Staggering stat: Since the pandemic began, unemployment among young Asian American workers — those between the ages of 16 and 24 — has jumped around 300%, according to data compiled by USAFacts as reported by the Bureau of Labor Statistics.
- The current unemployment rate among young Asian women is 22.1% and 20.3% among men. Compare that with February’s numbers, which were 5.6% and 5.5%, respectively.
- The only group with worse rates than young Asians is young Black Americans, with 25.6% unemployment for women and 23.7% for men.
For young Asian workers, “it’s a perfect storm of a lot of factors,” says Marlene Kim, an economist at the University of Massachusetts Boston.
- Geography: Asian Americans are concentrated in some of the hardest-hit parts of the country, such as California and Hawaii.
- Industry: Although Asians Americans are overrepresented in some of the sectors that have shed the fewest jobs during the pandemic, like tech and health care, they are also overrepresented in the sectors that have seen the most upheaval, like travel, service and hospitality.
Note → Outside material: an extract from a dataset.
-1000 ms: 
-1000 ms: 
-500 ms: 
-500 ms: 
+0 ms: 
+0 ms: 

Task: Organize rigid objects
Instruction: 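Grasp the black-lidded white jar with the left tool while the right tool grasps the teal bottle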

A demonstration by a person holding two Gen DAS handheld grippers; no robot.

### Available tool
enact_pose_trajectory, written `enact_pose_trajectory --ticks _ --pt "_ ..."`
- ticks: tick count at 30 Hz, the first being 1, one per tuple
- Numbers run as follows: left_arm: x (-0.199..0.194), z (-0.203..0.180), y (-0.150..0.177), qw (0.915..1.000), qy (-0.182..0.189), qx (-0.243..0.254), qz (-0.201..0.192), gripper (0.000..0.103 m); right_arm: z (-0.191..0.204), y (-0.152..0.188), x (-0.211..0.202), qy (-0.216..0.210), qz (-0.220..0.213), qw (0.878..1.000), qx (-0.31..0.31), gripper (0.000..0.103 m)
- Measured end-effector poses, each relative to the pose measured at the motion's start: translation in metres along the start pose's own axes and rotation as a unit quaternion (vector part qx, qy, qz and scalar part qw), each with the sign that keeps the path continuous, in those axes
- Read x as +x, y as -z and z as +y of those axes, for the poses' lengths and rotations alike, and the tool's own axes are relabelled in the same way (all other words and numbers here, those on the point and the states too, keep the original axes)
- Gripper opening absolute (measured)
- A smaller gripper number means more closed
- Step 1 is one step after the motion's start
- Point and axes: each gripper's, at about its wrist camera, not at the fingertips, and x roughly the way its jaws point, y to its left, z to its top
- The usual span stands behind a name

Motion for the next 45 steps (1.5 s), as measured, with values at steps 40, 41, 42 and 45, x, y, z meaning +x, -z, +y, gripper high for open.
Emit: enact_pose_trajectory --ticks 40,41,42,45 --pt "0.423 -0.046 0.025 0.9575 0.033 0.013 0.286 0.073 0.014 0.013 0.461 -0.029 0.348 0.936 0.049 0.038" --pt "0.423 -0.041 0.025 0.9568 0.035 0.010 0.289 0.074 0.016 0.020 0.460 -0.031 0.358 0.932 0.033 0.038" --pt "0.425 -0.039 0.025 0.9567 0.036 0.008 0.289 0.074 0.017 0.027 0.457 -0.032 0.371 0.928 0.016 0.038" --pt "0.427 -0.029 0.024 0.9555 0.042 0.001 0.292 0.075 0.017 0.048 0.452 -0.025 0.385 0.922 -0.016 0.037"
- Jobs disproportionately held by young Asians that have been hurt by the pandemic include taxi drivers, nail technicians, travel agents and restaurant workers, Kim tells Axios.
- And Asian Americans have been at the center of the pandemic’s annihilation of small businesses, as they own 26% of restaurants and 17% of retail stores, per McKinsey.
- Racial bias: Early on, Asian-owned businesses were also hit by pandemic-era racism and xenophobia. “You heard stories that people were not going to Chinatowns anymore,” Kim says.